There have been no material changes to the procedures by which the shareholders may recommend nominees to the registrant’s Board of Trustees, where those changes were implemented after the registrant last provided disclosure in response to the requirements of Item 407(c)(2)(iv) of Regulation S-K (17 CFR 229.407) (as required by Item 22(b)(15) of Schedule 14A (17 CFR 240.14a-101)), or this Item.
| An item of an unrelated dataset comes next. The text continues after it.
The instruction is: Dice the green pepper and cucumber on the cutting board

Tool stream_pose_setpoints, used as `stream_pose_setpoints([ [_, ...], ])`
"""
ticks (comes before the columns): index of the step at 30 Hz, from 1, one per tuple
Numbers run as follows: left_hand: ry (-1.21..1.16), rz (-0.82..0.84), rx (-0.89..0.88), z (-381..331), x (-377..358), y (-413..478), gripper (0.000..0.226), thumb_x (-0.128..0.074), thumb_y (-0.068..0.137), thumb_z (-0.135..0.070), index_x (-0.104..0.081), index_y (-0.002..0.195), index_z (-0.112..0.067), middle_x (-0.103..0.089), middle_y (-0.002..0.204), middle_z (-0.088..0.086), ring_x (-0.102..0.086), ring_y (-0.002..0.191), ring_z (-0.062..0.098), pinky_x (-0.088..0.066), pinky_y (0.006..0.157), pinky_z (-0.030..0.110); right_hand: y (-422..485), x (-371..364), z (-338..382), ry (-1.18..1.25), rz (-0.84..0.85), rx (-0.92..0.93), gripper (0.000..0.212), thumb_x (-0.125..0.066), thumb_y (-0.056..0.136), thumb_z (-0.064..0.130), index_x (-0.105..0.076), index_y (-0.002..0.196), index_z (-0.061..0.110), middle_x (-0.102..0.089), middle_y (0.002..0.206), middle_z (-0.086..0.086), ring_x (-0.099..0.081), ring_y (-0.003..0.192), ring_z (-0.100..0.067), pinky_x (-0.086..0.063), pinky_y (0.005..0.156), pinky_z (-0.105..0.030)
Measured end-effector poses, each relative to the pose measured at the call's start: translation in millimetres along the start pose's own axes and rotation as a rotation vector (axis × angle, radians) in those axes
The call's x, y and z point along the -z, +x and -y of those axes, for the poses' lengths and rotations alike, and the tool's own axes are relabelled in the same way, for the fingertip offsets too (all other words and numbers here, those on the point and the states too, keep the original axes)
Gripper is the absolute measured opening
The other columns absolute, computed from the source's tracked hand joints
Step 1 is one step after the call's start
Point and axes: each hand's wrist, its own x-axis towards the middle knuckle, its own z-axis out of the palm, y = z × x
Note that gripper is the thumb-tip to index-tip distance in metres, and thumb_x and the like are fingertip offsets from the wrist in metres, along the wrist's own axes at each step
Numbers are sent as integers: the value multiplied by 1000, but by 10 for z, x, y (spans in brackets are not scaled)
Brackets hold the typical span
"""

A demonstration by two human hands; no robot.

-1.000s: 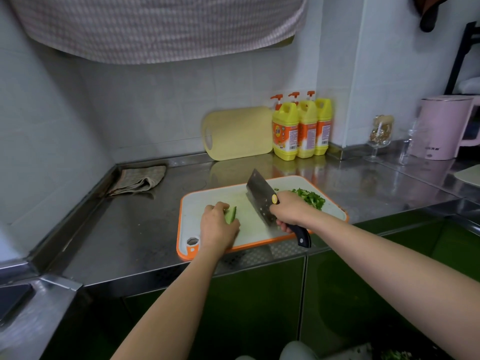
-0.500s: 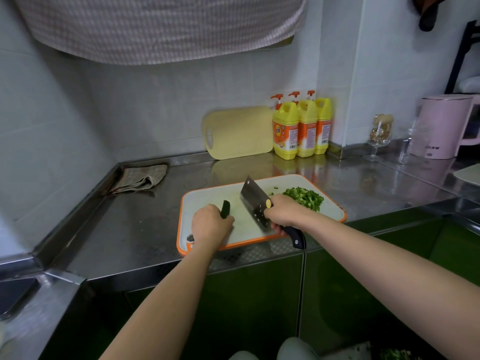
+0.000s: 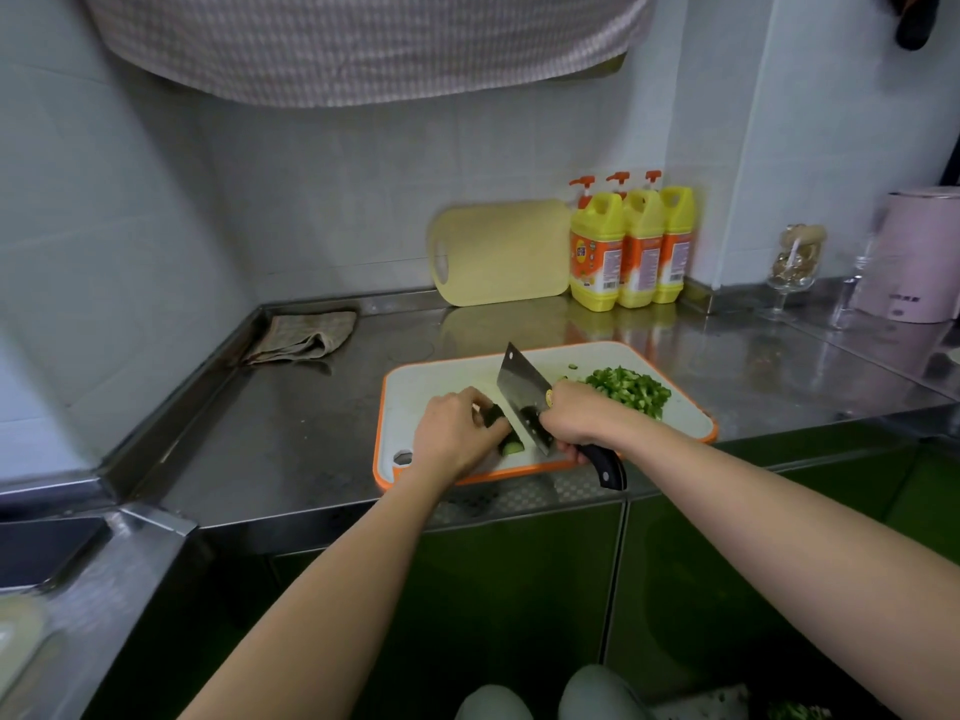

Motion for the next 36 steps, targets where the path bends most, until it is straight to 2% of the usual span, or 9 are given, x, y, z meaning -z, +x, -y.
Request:
stream_pose_setpoints([
  [1, 12, 38, -39, 33, -7, 0, 46, -67, 81, -46, -61, 119, -20, -62, 110, 5, -54, 105, 24, -46, 83, 34, 7, -2, -11, 9, 0, 1, 23, -36, 94, 0, -50, 75, -1, -58, 61, -12, -54, 46, -20, -45, 40, -26],
  [3, 70, 105, -62, 69, -44, -10, 63, -70, 78, -48, -53, 132, -21, -55, 125, 5, -47, 115, 25, -40, 95, 36, 6, 5, -33, 36, 5, 8, 22, -36, 93, 0, -51, 78, -1, -58, 63, -12, -54, 46, -20, -45, 40, -25],
  [8, 4, 79, -88, 148, -92, -13, 68, -73, 77, -50, -53, 133, -18, -50, 137, 3, -43, 123, 23, -38, 103, 37, -30, 132, -30, 111, 52, 15, 18, -38, 96, 5, -52, 86, 0, -56, 62, -10, -51, 43, -17, -41, 37, -19],
  [12, -81, 95, -90, 204, -84, -14, 65, -71, 76, -51, -56, 130, -17, -55, 133, 3, -47, 117, 21, -42, 100, 40, -39, 273, 29, 43, 105, 4, 13, -42, 95, 5, -53, 90, 0, -54, 61, -8, -48, 37, -14, -41, 38, -19],
  [17, -65, 74, -122, 224, -105, -13, 62, -70, 80, -47, -55, 132, -17, -49, 141, -2, -42, 125, 19, -38, 105, 37, -46, 376, 102, -9, 165, -30, 12, -40, 94, 3, -49, 86, 3, -49, 60, -7, -43, 30, -12, -38, 36, -16],
  [21, -77, 56, -121, 247, -119, -7, 63, -71, 80, -47, -57, 132, -16, -54, 138, -2, -44, 122, 20, -40, 103, 36, -58, 436, 159, -42, 196, -24, 12, -40, 94, 3, -47, 84, 3, -46, 59, -7, -41, 29, -12, -36, 36, -14],
  [26, -91, 54, -128, 261, -132, 11, 64, -73, 79, -47, -58, 132, -15, -56, 136, -1, -45, 121, 20, -41, 103, 38, -25, 488, 160, -57, 195, -50, 19, -43, 95, 6, -46, 77, 3, -45, 58, -7, -40, 29, -12, -35, 35, -15],
  [31, -136, 65, -109, 292, -157, 22, 67, -75, 75, -50, -60, 129, -13, -60, 132, 0, -50, 118, 20, -45, 102, 43, -52, 478, 177, -9, 157, -44, 15, -43, 95, 4, -46, 81, 4, -45, 57, -6, -40, 29, -12, -35, 35, -16],
  [36, -144, 69, -103, 302, -161, 23, 68, -74, 76, -50, -59, 130, -13, -60, 131, 1, -51, 118, 20, -45, 101, 45, -101, 485, 229, -29, 160, -37, 20, -42, 96, 5, -47, 77, 4, -45, 56, -6, -40, 28, -12, -35, 34, -15],
])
Item 11. Controls and Procedures.

 

  (a)

The registrant’s principal executive and principal financial officers, or persons performing similar functions, have concluded that the registrant’s disclosure controls and procedures (as defined in Rule 30a-3(c) under the Investment Company Act of 1940, as amended (the “1940 Act”) (17 CFR 270.30a-3(c))) are effective, as of a date within 90 days of the filing date of the report that includes the disclosure required by this paragraph, based on their evaluation of these controls and procedures required by Rule 30a-3(b) under the 1940 Act (17 CFR 270.30a-3(b)) and Rules 13a-15(b) or 15d-15(b) under the Securities Exchange Act of 1934, as amended (17 CFR 240.13a-15(b) or 240.15d-15(b)).

 

  (b)

There were no changes in the registrant’s internal control over financial reporting (as defined in Rule 30a-3(d) under the 1940 Act (17 CFR 270.30a-3(d))) that occurred during the period covered by this report that has materially affected, or is reasonably likely to materially affect, the registrant’s internal control over financial reporting.
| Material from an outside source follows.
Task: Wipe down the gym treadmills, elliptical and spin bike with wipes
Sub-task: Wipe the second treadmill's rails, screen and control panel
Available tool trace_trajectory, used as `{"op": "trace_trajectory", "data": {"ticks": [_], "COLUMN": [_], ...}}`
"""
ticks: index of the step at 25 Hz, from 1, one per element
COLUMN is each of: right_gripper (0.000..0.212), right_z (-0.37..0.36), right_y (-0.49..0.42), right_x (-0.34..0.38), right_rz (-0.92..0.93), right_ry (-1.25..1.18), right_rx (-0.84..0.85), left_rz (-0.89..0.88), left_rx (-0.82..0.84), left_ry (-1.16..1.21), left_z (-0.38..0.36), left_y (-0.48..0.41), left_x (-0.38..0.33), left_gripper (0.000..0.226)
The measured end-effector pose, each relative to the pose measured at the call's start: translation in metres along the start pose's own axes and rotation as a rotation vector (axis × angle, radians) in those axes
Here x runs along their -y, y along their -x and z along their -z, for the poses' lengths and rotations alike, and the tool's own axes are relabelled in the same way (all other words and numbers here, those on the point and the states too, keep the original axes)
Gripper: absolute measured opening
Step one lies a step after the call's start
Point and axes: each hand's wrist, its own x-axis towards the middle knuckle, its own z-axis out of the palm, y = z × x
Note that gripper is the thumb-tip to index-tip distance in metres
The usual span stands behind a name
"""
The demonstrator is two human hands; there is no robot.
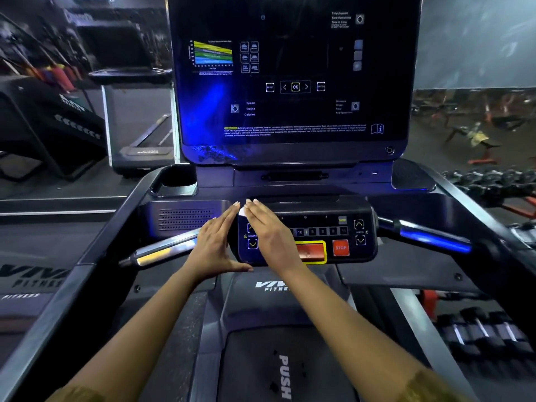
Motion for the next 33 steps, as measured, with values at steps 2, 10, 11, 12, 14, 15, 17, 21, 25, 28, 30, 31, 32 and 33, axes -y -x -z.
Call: {"op": "trace_trajectory", "data": {"ticks": [2,10,11,12,14,15,17,21,25,28,30,31,32,33], "right_gripper": [0.043,0.042,0.041,0.041,0.043,0.045,0.047,0.048,0.046,0.045,0.041,0.040,0.038,0.038], "right_z": [0.000,0.016,0.023,0.031,0.039,0.040,0.033,0.025,0.038,0.033,0.020,0.012,0.007,0.005], "right_y": [0.005,0.077,0.078,0.075,0.054,0.041,0.027,0.062,0.093,0.060,0.028,0.016,0.010,0.007], "right_x": [-0.004,-0.016,-0.020,-0.025,-0.036,-0.041,-0.043,-0.033,-0.022,-0.017,-0.007,-0.004,-0.006,-0.012], "right_rz": [0.074,0.415,0.412,0.368,0.211,0.137,0.079,0.167,0.295,0.269,0.332,0.399,0.465,0.502], "right_ry": [0.031,0.134,0.123,0.097,0.039,0.040,0.083,0.097,0.050,0.046,0.051,0.072,0.101,0.129], "right_rx": [0.036,0.137,0.125,0.097,0.027,0.015,0.046,0.104,0.145,0.092,0.110,0.131,0.148,0.157], "left_rz": [-0.004,0.006,0.009,0.010,0.003,0.001,0.008,0.013,0.007,-0.005,-0.021,-0.021,-0.016,-0.014], "left_rx": [-0.010,-0.006,-0.002,-0.001,0.000,0.003,0.008,0.015,0.012,-0.009,-0.026,-0.034,-0.041,-0.041], "left_ry": [-0.008,-0.029,-0.026,-0.026,-0.035,-0.040,-0.042,-0.041,-0.049,-0.042,-0.026,-0.016,-0.009,-0.008], "left_z": [-0.001,-0.001,-0.001,-0.001,-0.001,-0.002,-0.001,-0.002,-0.004,-0.005,-0.008,-0.008,-0.009,-0.008], "left_y": [0.000,0.001,0.002,0.002,0.002,0.001,0.001,0.001,0.002,0.002,0.002,0.002,0.002,0.002], "left_x": [0.002,0.001,0.001,0.002,0.003,0.002,0.001,0.001,0.004,0.005,0.007,0.008,0.008,0.009], "left_gripper": [0.130,0.130,0.131,0.131,0.132,0.133,0.133,0.133,0.132,0.131,0.130,0.129,0.129,0.130]}}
Item 12. Disclosure of Securities Lending Activities for Closed-End Management Investment Companies.

Not applicable.

Item 13. Exhibits.

 

  (a)(1)

Not applicable.

 

  (a)(2)

Certifications pursuant to Rule 30a-2(a) under the 1940 Act and Section 302 of the Sarbanes-Oxley Act of 2002 are attached hereto.

 

  (a)(3)

Not applicable.

 

  (a)(4)

Not applicable.

 

  (b)

Certifications pursuant to Rule 30a-2(b) under the 1940 Act and Section 906 of the Sarbanes- Oxley Act of 2002 are attached hereto.


SIGNATURES

Pursuant to the requirements of the Securities Exchange Act of 1934 and the Investment Company Act of 1940, the registrant has duly caused this report to be signed on its behalf by the undersigned, thereunto duly authorized.

 

(Registrant)                                 The Gabelli Healthcare & WellnessRx Trust                
By (Signature and Title)*            /s/ Bruce N. Alpert                                                         
                                                      Bruce N. Alpert, Principal Executive Officer
Date                                              September 4, 2020                                                           

Pursuant to the requirements of the Securities Exchange Act of 1934 and the Investment Company Act of 1940, this report has been signed below by the following persons on behalf of the registrant and in the capacities and on the dates indicated.

 

By (Signature and Title)*      /s/ Bruce N. Alpert                                        
                                                Bruce N. Alpert, Principal Executive Officer
Date                                        September 4, 2020                                        
By (Signature and Title)*      /s/ John C. Ball                                             
                                                John C. Ball, Principal Financial Officer   
Date                                        September 4, 2020                                        

* Print the name and title of each signing officer under his or her signature.